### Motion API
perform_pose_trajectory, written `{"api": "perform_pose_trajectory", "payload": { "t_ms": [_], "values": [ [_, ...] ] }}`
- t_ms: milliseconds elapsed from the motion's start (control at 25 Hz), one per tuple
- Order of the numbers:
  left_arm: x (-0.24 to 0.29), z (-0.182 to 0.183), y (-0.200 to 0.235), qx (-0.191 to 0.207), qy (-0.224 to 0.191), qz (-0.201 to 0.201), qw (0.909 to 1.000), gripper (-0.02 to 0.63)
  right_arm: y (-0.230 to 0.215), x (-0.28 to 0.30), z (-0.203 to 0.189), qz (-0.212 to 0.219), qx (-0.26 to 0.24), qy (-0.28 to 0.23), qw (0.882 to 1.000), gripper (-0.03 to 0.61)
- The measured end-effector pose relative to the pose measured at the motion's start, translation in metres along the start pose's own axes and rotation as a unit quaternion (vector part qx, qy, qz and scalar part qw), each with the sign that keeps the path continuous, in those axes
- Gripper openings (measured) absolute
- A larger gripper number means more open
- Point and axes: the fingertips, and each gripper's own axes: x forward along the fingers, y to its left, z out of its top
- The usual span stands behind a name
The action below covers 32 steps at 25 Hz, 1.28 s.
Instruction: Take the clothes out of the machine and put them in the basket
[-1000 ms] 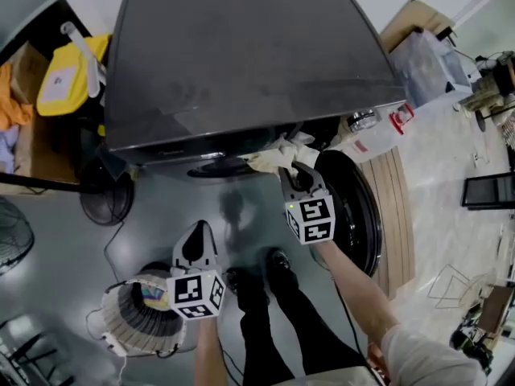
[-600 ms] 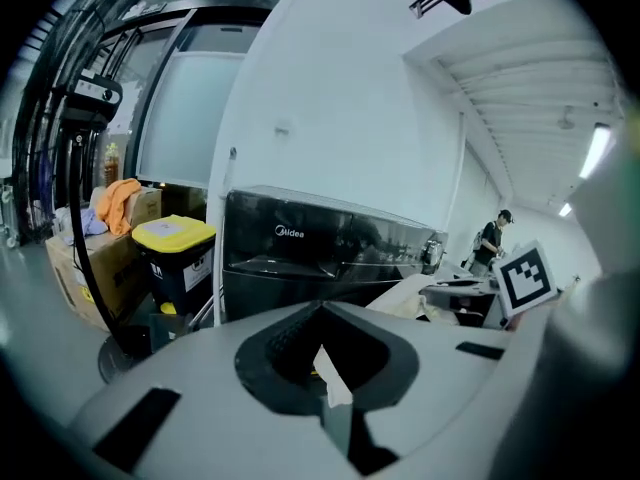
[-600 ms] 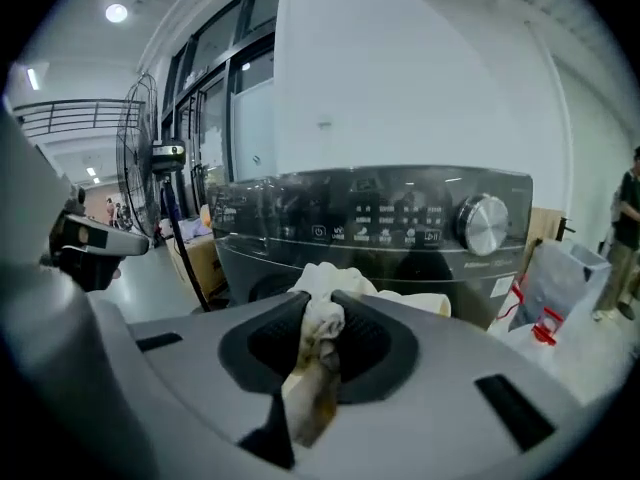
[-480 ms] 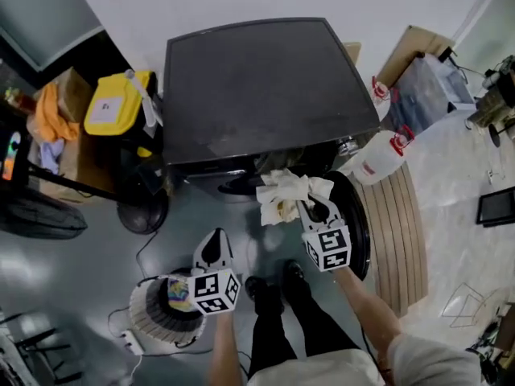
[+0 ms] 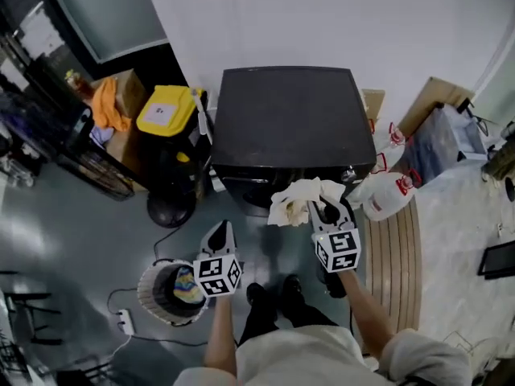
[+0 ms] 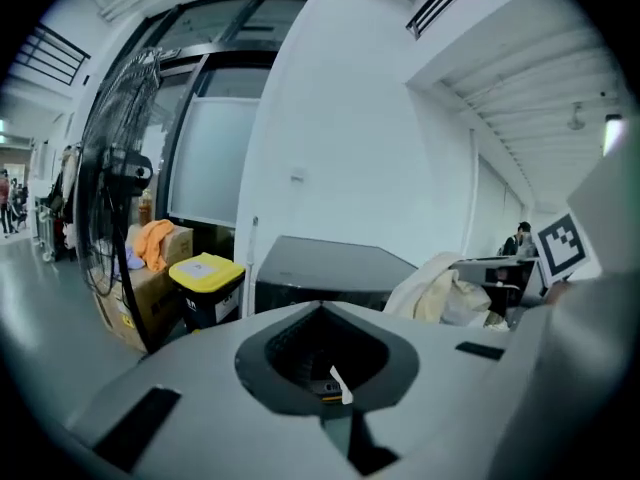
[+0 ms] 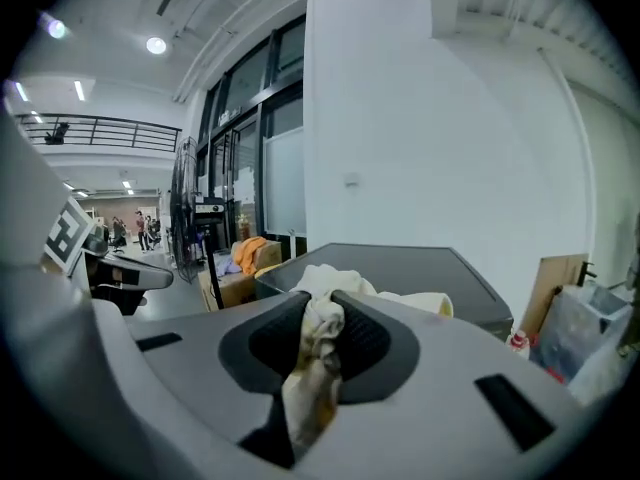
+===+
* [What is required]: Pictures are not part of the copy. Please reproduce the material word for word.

* [Solution]:
### Motion API
perform_pose_trajectory, written `{"api": "perform_pose_trajectory", "payload": { "t_ms": [_], "values": [ [_, ...] ] }}`
- t_ms: milliseconds elapsed from the motion's start (control at 25 Hz), one per tuple
- Order of the numbers:
  left_arm: x (-0.24 to 0.29), z (-0.182 to 0.183), y (-0.200 to 0.235), qx (-0.191 to 0.207), qy (-0.224 to 0.191), qz (-0.201 to 0.201), qw (0.909 to 1.000), gripper (-0.02 to 0.63)
  right_arm: y (-0.230 to 0.215), x (-0.28 to 0.30), z (-0.203 to 0.189), qz (-0.212 to 0.219), qx (-0.26 to 0.24), qy (-0.28 to 0.23), qw (0.882 to 1.000), gripper (-0.03 to 0.61)
- The measured end-effector pose relative to the pose measured at the motion's start, translation in metres along the start pose's own axes and rotation as a unit quaternion (vector part qx, qy, qz and scalar part qw), each with the sign that keeps the path continuous, in those axes
- Gripper openings (measured) absolute
- A larger gripper number means more open
- Point and axes: the fingertips, and each gripper's own axes: x forward along the fingers, y to its left, z out of its top
- The usual span stands behind a name
The action below covers 32 steps at 25 Hz, 1.28 s.
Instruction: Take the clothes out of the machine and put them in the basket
[-1000 ms] 
[-600 ms] 
[-600 ms] 
[-480 ms] 
[+0 ms] 
[+0 ms] 
[+0 ms] 

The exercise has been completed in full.